> **Requirement**
Whenever a line of the listing contains the string "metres", return that line.

☆ ☆ ☆ ☆ ☆

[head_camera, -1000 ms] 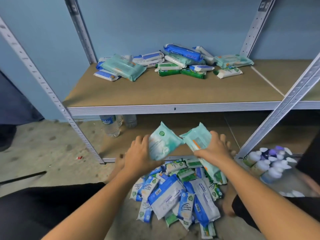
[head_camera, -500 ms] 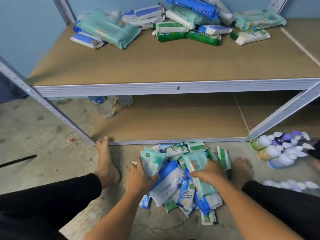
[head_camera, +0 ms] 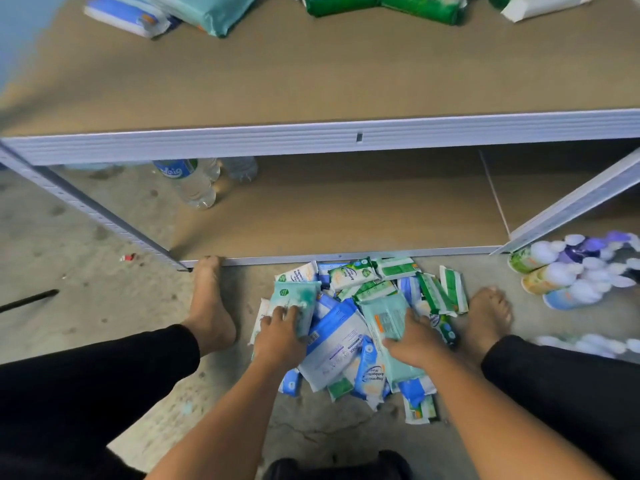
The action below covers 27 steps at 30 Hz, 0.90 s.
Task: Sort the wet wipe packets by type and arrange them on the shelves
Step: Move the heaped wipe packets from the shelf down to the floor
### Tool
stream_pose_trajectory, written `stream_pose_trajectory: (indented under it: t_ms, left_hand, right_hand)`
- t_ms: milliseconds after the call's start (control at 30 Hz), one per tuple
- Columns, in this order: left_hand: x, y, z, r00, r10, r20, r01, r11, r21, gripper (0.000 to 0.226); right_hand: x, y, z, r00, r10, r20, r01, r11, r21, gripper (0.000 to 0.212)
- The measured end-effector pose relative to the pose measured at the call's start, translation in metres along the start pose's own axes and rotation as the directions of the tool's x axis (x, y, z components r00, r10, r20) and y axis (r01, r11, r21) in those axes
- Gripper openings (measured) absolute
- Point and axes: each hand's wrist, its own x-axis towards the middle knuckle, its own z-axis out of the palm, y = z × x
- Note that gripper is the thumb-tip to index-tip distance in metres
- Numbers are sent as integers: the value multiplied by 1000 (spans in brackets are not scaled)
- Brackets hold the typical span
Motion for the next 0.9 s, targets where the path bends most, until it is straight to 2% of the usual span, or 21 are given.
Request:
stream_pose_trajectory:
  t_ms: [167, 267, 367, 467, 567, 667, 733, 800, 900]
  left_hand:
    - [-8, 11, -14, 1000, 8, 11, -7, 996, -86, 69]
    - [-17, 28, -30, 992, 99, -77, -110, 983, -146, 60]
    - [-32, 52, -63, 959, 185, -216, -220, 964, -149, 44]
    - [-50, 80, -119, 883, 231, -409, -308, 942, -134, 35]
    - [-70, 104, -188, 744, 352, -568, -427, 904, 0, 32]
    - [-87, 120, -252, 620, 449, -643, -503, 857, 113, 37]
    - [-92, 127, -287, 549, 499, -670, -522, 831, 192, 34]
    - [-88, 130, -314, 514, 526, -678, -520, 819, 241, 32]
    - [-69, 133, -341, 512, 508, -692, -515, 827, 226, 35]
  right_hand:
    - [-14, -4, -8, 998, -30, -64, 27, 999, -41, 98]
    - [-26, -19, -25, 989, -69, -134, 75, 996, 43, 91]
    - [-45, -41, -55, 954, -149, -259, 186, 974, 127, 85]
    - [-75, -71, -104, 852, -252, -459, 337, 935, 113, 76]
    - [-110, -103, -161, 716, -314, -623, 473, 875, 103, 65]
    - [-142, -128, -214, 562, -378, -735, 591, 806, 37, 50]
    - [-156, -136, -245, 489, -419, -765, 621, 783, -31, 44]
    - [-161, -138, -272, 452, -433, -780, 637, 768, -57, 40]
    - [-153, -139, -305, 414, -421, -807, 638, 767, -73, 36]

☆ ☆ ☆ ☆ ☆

> **Answer space**
- The measured end-effector pose relative to the pose measured at the call's start, translation in metres along the start pose's own axes and rotation as the directions of the tool's x axis (x, y, z components r00, r10, r20) and y axis (r01, r11, r21) in those axes
- Note that gripper is the thumb-tip to index-tip distance in metres

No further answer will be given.